** How to complete this task **
Copy out the listing that follows exactly, dropping every picture.

-------------------------

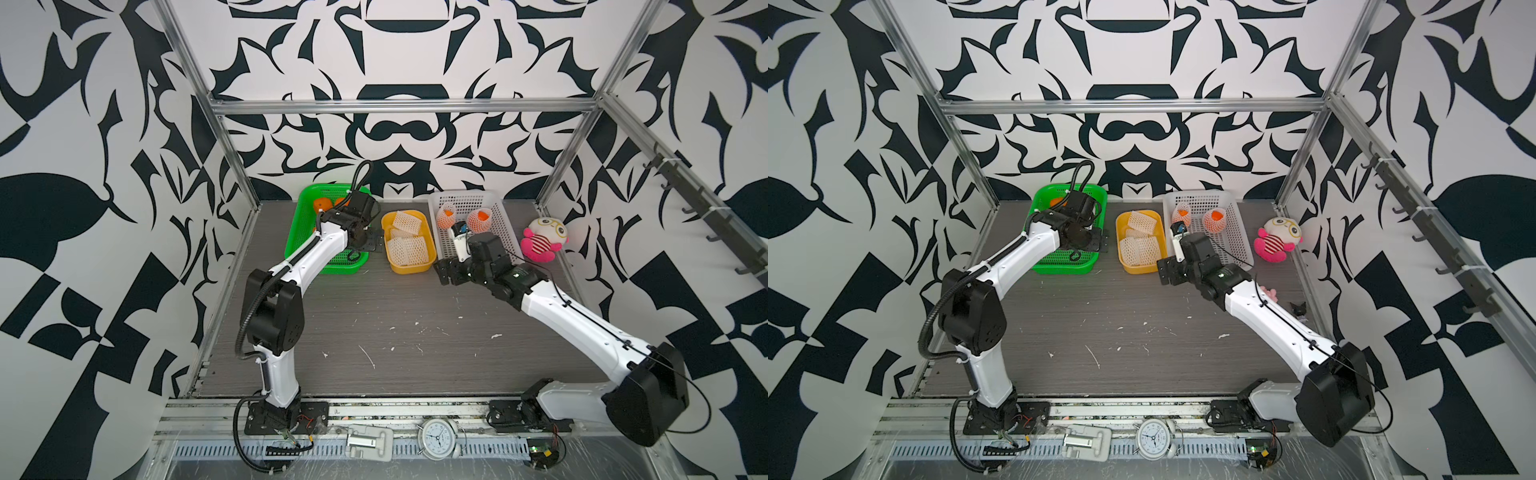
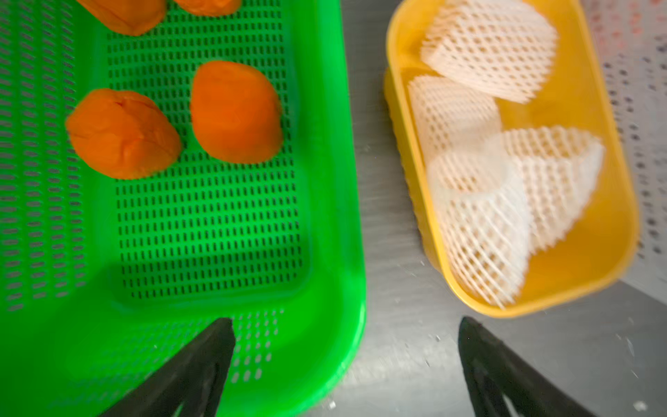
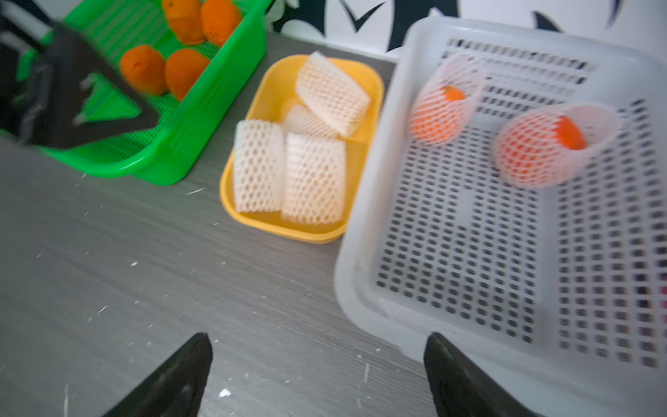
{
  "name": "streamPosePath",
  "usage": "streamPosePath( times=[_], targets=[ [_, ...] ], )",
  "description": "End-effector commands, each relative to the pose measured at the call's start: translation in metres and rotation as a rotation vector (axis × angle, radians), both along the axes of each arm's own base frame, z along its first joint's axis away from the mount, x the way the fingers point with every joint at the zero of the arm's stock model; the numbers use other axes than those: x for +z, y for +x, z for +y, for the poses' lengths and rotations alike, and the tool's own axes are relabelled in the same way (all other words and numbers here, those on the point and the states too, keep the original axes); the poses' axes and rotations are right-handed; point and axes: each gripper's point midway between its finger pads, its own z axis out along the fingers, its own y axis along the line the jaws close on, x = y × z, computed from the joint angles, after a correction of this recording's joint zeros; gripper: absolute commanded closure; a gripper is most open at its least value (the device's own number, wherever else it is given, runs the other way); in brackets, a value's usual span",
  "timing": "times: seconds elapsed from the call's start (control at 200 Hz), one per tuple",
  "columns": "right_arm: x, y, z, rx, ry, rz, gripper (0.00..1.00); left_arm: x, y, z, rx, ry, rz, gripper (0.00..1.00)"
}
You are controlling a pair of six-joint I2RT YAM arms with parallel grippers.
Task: Remove foam nets from oranges
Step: Place the orange in the basket, then pick up the orange from the basket.
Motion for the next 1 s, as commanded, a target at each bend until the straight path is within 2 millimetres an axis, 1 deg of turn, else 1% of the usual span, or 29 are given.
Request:
streamPosePath(
  times=[0.0,0.085,0.165,0.265,0.45,0.545,0.6,0.66,0.695,0.765,0.775,0.8,0.92,0.995],
  targets=[
    [0.012,0.017,-0.021,-0.052,-0.003,-0.056,0.06,0.011,-0.033,-0.015,-0.033,-0.096,0.042,0.01],
    [0.004,0.031,-0.039,-0.097,-0.030,-0.021,0.08,0.015,-0.056,-0.031,-0.079,-0.174,0.077,0.01],
    [-0.001,0.045,-0.053,-0.133,-0.058,0.008,0.10,0.010,-0.073,-0.039,-0.105,-0.243,0.126,0.01],
    [-0.009,0.063,-0.058,-0.141,-0.073,0.032,0.12,0.006,-0.085,-0.039,-0.121,-0.272,0.152,0.01],
    [-0.024,0.092,-0.058,-0.152,-0.050,0.088,0.15,0.009,-0.094,-0.043,-0.150,-0.317,0.152,0.01],
    [-0.025,0.107,-0.057,-0.175,0.002,0.099,0.16,0.013,-0.089,-0.055,-0.149,-0.399,0.136,0.00],
    [-0.026,0.122,-0.057,-0.205,0.042,0.083,0.16,0.016,-0.083,-0.064,-0.149,-0.453,0.118,0.00],
    [-0.028,0.141,-0.052,-0.219,0.081,0.072,0.16,0.019,-0.075,-0.069,-0.140,-0.481,0.091,0.00],
    [-0.032,0.152,-0.050,-0.224,0.085,0.082,0.15,0.022,-0.070,-0.070,-0.137,-0.493,0.073,0.01],
    [-0.035,0.174,-0.046,-0.228,0.083,0.104,0.14,0.029,-0.061,-0.070,-0.133,-0.510,0.048,0.01],
    [-0.038,0.177,-0.046,-0.228,0.079,0.113,0.14,0.029,-0.061,-0.070,-0.132,-0.512,0.048,0.01],
    [-0.038,0.185,-0.045,-0.228,0.078,0.112,0.13,0.032,-0.057,-0.069,-0.125,-0.519,0.043,0.01],
    [-0.052,0.216,-0.041,-0.230,0.078,0.111,0.08,0.026,-0.045,-0.067,-0.087,-0.546,0.020,0.01],
    [-0.056,0.233,-0.039,-0.232,0.079,0.109,0.07,0.032,-0.037,-0.068,-0.088,-0.568,0.035,0.01]
  ],
)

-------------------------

** Answer section **
{
  "name": "streamPosePath",
  "usage": "streamPosePath( times=[_], targets=[ [_, ...] ], )",
  "description": "End-effector commands, each relative to the pose measured at the call's start: translation in metres and rotation as a rotation vector (axis × angle, radians), both along the axes of each arm's own base frame, z along its first joint's axis away from the mount, x the way the fingers point with every joint at the zero of the arm's stock model; the numbers use other axes than those: x for +z, y for +x, z for +y, for the poses' lengths and rotations alike, and the tool's own axes are relabelled in the same way (all other words and numbers here, those on the point and the states too, keep the original axes); the poses' axes and rotations are right-handed; point and axes: each gripper's point midway between its finger pads, its own z axis out along the fingers, its own y axis along the line the jaws close on, x = y × z, computed from the joint angles, after a correction of this recording's joint zeros; gripper: absolute commanded closure; a gripper is most open at its least value (the device's own number, wherever else it is given, runs the other way); in brackets, a value's usual span",
  "timing": "times: seconds elapsed from the call's start (control at 200 Hz), one per tuple",
  "columns": "right_arm: x, y, z, rx, ry, rz, gripper (0.00..1.00); left_arm: x, y, z, rx, ry, rz, gripper (0.00..1.00)"
}
You are controlling a pair of six-joint I2RT YAM arms with parallel grippers.
Task: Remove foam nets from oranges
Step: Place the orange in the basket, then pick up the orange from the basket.
Motion for the next 1 s, as commanded, a target at each bend until the straight path is within 2 millimetres an axis, 1 deg of turn, else 1% of the usual span, or 29 are given.
Request:
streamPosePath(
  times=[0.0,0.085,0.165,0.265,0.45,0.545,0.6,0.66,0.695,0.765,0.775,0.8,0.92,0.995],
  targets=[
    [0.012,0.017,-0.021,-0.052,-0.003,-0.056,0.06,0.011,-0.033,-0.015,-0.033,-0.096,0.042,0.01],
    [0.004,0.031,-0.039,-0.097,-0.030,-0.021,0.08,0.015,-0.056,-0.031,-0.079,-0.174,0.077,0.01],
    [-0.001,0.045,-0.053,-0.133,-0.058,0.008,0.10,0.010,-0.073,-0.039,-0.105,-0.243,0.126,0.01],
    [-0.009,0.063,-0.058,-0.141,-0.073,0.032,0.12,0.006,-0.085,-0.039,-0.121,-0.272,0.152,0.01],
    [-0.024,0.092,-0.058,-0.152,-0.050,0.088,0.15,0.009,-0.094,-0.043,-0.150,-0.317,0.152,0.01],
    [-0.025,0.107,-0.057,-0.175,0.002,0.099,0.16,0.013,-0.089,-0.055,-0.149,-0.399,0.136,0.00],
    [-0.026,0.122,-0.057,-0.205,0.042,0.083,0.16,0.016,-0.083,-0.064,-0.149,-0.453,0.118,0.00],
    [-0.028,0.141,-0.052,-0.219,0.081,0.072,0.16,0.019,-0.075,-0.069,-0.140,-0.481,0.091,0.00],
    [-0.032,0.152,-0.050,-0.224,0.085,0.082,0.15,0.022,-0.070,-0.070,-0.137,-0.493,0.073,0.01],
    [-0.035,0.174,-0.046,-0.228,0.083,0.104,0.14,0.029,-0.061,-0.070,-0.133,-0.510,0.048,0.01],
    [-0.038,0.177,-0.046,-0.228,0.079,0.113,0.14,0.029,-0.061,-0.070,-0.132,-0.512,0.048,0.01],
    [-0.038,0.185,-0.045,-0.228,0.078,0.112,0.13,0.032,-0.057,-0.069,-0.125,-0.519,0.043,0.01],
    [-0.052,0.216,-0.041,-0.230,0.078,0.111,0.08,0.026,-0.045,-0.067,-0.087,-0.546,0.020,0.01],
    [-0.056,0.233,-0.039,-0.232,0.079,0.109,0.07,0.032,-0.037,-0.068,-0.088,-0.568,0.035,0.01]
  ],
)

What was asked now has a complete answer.